What needs to be done -
The word "plastic" may appear in some lines of the data; copy every such line.

Exercise inputs -
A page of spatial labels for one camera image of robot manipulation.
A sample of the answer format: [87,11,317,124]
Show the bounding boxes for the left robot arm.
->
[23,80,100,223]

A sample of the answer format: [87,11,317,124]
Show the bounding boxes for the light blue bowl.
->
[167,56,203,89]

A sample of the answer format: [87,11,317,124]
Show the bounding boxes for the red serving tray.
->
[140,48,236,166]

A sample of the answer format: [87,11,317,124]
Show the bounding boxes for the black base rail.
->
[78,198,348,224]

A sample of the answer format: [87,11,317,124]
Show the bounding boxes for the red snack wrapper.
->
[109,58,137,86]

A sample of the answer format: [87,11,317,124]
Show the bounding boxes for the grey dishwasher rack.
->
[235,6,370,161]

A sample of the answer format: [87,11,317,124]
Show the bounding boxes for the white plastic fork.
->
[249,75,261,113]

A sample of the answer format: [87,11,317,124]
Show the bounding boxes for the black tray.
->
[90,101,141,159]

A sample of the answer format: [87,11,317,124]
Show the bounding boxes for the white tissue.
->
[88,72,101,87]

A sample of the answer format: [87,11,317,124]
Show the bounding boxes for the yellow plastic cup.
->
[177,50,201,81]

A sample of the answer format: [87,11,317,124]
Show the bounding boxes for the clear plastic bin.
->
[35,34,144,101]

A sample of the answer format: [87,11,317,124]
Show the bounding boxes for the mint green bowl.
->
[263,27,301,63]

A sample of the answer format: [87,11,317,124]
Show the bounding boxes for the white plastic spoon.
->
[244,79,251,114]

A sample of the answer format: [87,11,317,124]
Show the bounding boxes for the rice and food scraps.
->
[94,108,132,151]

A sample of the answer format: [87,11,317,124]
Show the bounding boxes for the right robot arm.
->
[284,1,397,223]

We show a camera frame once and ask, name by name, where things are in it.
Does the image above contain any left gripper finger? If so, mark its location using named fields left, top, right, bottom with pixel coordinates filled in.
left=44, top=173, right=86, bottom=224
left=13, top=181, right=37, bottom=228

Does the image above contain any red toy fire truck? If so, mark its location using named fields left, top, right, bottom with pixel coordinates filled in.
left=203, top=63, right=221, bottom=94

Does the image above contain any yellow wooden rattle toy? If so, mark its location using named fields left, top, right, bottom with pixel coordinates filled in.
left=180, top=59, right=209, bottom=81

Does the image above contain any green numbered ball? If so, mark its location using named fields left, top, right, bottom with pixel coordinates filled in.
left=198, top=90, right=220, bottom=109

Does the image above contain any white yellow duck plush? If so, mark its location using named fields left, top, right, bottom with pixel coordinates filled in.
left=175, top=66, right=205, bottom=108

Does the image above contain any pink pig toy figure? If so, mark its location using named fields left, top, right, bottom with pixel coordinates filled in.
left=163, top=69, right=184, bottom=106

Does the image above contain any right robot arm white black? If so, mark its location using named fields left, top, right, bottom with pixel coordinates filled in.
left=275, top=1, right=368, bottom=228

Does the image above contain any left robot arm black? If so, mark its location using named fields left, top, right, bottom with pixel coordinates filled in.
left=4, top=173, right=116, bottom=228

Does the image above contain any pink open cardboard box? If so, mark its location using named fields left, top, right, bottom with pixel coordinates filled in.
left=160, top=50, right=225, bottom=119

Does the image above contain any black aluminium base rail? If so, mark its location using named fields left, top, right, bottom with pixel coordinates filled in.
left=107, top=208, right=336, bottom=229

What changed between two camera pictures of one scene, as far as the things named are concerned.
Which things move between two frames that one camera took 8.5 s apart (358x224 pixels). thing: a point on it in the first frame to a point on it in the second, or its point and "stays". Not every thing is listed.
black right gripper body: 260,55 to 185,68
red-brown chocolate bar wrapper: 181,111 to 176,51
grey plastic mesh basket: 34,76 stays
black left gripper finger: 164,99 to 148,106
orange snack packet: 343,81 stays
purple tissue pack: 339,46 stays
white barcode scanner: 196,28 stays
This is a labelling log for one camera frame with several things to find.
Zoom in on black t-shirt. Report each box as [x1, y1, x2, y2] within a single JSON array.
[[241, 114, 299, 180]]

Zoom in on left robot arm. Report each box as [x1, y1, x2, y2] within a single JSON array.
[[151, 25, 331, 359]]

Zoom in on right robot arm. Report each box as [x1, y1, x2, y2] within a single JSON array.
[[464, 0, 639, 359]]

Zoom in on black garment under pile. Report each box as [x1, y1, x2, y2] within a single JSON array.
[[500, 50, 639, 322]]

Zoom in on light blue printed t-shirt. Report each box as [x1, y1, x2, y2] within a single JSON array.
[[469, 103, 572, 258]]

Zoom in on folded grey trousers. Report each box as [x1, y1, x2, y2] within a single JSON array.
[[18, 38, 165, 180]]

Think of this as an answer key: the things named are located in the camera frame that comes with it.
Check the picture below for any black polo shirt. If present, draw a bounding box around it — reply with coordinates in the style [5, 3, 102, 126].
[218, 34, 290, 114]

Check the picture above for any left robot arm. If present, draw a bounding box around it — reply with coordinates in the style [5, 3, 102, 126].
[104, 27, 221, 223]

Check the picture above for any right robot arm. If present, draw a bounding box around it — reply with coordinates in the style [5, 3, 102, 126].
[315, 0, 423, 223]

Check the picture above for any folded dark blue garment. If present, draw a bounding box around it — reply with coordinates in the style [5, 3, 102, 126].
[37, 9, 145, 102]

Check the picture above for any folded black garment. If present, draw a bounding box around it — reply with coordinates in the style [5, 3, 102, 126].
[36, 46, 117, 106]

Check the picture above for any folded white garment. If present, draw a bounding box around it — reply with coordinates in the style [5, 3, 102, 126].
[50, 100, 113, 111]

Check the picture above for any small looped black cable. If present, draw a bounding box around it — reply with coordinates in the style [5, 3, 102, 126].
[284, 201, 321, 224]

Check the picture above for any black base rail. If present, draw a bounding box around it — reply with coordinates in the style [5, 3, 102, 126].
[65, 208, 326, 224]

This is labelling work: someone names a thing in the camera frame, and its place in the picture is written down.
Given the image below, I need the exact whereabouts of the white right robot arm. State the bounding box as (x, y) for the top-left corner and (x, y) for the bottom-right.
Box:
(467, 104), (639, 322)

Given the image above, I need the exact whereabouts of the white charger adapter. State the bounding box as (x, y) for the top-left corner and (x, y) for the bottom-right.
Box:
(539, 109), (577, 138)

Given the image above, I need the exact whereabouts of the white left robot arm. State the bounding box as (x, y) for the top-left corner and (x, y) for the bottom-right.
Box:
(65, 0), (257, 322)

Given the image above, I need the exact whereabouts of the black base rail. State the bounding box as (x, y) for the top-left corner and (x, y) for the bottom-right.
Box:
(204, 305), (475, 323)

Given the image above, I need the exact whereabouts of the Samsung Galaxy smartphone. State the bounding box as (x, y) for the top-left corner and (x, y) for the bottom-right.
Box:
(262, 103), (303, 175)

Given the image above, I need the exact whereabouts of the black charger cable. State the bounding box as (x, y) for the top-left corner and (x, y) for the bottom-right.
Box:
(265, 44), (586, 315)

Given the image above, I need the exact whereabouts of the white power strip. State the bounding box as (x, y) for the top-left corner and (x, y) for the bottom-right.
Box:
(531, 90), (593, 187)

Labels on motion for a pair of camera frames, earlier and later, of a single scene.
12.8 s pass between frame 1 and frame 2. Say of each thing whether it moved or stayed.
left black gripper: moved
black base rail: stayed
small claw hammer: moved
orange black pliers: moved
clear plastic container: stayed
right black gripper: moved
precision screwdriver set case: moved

Task solution -
Show the bounding boxes for the white plastic fork.
Show the bounding boxes for the yellow plastic cup.
Show the bounding boxes for the clear plastic bin.
Show the bounding boxes for the white plastic spoon.
grey plastic mesh basket: 34,76 stays
clear plastic container: stayed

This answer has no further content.